Output the data below exactly, images excluded.

== RECORDS SHOWN ==

# # #

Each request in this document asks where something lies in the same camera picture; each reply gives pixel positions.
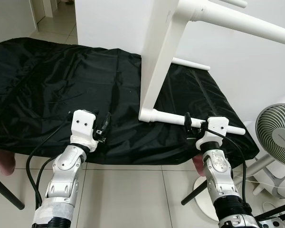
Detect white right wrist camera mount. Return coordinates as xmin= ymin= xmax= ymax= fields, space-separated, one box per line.
xmin=197 ymin=116 xmax=229 ymax=152

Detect white door frame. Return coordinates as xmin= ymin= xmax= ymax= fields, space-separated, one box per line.
xmin=31 ymin=0 xmax=76 ymax=25

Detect black metal table leg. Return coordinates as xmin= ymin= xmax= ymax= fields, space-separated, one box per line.
xmin=181 ymin=187 xmax=208 ymax=206
xmin=0 ymin=171 xmax=26 ymax=211

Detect black cloth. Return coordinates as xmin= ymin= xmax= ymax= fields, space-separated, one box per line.
xmin=0 ymin=37 xmax=260 ymax=166

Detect white plastic device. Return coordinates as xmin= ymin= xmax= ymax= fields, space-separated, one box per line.
xmin=263 ymin=218 xmax=285 ymax=228

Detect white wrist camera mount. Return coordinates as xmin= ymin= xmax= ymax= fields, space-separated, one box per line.
xmin=197 ymin=116 xmax=229 ymax=152
xmin=69 ymin=109 xmax=100 ymax=152

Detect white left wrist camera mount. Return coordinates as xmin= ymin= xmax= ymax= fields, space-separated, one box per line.
xmin=69 ymin=109 xmax=100 ymax=152

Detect white pedestal fan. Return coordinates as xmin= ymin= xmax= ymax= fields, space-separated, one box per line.
xmin=192 ymin=93 xmax=285 ymax=222

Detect black metal rack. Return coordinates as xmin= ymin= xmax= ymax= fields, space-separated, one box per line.
xmin=254 ymin=201 xmax=285 ymax=228

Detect white plastic table leg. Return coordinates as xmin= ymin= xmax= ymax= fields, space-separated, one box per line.
xmin=151 ymin=109 xmax=247 ymax=136
xmin=178 ymin=0 xmax=285 ymax=47
xmin=218 ymin=0 xmax=248 ymax=8
xmin=172 ymin=57 xmax=211 ymax=71

# # #

== SOLUTION FOR THIS EXERCISE ==
Each request in this document asks where something lies in the same camera picture; each reply gives pixel positions.
Detect white right wrist camera mount. Return coordinates as xmin= ymin= xmax= ymax= fields, space-separated, one box per line.
xmin=197 ymin=116 xmax=229 ymax=152

Detect white door frame. Return coordinates as xmin= ymin= xmax= ymax= fields, space-separated, one box per line.
xmin=31 ymin=0 xmax=76 ymax=25

Detect black metal table leg. Return coordinates as xmin= ymin= xmax= ymax= fields, space-separated, one box per line.
xmin=181 ymin=187 xmax=208 ymax=206
xmin=0 ymin=171 xmax=26 ymax=211

Detect black cloth. Return coordinates as xmin= ymin= xmax= ymax= fields, space-separated, one box per line.
xmin=0 ymin=37 xmax=260 ymax=166

Detect white plastic device. Return coordinates as xmin= ymin= xmax= ymax= fields, space-separated, one box per line.
xmin=263 ymin=218 xmax=285 ymax=228

Detect white wrist camera mount. Return coordinates as xmin= ymin= xmax= ymax= fields, space-separated, one box per line.
xmin=197 ymin=116 xmax=229 ymax=152
xmin=69 ymin=109 xmax=100 ymax=152

Detect white left wrist camera mount. Return coordinates as xmin= ymin= xmax= ymax= fields, space-separated, one box per line.
xmin=69 ymin=109 xmax=100 ymax=152

Detect white pedestal fan. Return coordinates as xmin= ymin= xmax= ymax= fields, space-separated, one box per line.
xmin=192 ymin=93 xmax=285 ymax=222

Detect black metal rack. Return coordinates as xmin= ymin= xmax= ymax= fields, space-separated, one box per line.
xmin=254 ymin=201 xmax=285 ymax=228

Detect white plastic table leg. Return coordinates as xmin= ymin= xmax= ymax= fields, space-separated, one box per line.
xmin=151 ymin=109 xmax=247 ymax=136
xmin=178 ymin=0 xmax=285 ymax=47
xmin=218 ymin=0 xmax=248 ymax=8
xmin=172 ymin=57 xmax=211 ymax=71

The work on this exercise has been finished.